Funny how it's about 'us' really but the focus is often on helping 'them'. Anyways, those are 2 awesome books you gave them, they should help a lot. Celebrate your braveness, honesty, and all that you are. Bravo to you! :love: :rainbow: :applause:
T
HarmlessEccentric
12-11-2006, 06:34 AM
Thank you all for the hugs. My parents are in shock right now- I assumed they had at least guessed, but Mom had no idea. I hope that everything works out, in the end.
And I (shockingly) haven't gotten as much sleep as I'd like, so I called in sick today and am going to get some good oldfashioned rest.
Vanessa White
12-11-2006, 10:42 AM
Harmless: I applaud your courage and resilience. It sounds like you earned a sick day to rest and recoup your energy.
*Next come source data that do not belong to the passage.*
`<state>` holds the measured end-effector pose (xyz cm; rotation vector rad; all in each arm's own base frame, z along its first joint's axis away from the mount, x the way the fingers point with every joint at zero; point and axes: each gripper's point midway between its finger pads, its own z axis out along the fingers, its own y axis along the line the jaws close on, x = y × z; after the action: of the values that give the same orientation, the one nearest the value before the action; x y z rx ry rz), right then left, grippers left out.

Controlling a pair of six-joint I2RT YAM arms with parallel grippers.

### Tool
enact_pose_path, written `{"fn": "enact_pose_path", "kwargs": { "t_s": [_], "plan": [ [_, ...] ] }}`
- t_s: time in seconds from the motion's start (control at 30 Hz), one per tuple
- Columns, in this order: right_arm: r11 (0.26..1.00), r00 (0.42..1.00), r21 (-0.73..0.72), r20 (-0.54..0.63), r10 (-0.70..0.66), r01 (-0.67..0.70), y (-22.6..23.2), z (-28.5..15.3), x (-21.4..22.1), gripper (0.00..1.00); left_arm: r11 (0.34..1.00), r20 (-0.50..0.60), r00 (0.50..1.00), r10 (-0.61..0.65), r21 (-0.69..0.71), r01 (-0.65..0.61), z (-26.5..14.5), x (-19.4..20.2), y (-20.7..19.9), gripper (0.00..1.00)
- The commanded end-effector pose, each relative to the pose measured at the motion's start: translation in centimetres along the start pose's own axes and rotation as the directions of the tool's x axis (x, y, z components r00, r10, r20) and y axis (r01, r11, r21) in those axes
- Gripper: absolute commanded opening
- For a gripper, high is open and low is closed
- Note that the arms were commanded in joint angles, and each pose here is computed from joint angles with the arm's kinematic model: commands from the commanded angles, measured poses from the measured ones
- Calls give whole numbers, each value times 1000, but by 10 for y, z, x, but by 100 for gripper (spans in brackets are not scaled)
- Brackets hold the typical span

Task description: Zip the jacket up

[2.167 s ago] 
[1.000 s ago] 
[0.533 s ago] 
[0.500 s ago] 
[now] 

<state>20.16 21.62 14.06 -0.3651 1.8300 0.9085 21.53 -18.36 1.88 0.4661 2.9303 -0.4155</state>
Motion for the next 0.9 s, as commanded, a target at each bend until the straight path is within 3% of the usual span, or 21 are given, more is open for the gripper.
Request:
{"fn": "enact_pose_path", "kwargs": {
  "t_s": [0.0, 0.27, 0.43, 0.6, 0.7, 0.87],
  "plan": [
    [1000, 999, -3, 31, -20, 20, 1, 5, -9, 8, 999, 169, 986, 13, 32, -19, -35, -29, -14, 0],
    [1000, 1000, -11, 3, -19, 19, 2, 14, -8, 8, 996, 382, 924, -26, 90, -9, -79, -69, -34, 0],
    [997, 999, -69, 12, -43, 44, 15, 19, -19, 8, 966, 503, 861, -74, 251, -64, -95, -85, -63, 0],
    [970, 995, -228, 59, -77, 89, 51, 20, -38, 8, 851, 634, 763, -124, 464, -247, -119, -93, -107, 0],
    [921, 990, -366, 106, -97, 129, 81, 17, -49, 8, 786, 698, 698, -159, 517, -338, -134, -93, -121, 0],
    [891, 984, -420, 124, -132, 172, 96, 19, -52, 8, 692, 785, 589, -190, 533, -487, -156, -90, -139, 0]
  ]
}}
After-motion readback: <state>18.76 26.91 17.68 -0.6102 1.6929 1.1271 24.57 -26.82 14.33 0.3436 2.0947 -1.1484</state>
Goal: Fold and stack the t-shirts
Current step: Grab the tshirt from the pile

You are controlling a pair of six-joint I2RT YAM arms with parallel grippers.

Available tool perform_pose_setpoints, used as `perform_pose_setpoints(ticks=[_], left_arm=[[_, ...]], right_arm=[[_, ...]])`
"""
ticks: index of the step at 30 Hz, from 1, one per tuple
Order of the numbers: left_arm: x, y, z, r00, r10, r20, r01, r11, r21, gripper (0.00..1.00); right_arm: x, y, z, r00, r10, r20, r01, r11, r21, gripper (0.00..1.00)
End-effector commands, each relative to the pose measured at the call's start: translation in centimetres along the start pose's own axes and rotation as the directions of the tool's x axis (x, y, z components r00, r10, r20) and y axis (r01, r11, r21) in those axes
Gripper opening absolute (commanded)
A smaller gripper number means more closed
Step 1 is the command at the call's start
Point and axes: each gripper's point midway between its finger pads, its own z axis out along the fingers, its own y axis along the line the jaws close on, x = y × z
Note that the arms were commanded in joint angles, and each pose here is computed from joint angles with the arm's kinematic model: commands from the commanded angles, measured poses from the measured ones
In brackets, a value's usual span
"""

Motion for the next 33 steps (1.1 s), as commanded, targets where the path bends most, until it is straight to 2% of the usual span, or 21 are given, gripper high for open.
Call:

I hope that the process with your parents will continue to become positive. Like tdogg said, they are going through their own coming out as well. Peace to you, Vanessa PS and lots of hugs too!!!! :love: :love: :love: :love:
ctozrn
01-14-2007, 12:17 PM
I read your post about coming out to your family. I really admire you for being able to do that! My partner is in the closet, in fact she is under it.... She has told me that she would deny being gay if ever confronted by her family. This has been very hard for me to accept. That is why I can really respect you for having the nerve to tell your family even though they may never speak to you again.
I also read your blog. It is really interesting and cool. You write very well. I enjoyed reading it.I am sorry to hear about your Grandpa. As a hospice nurse, I know that having family support can really help you through those difficult days.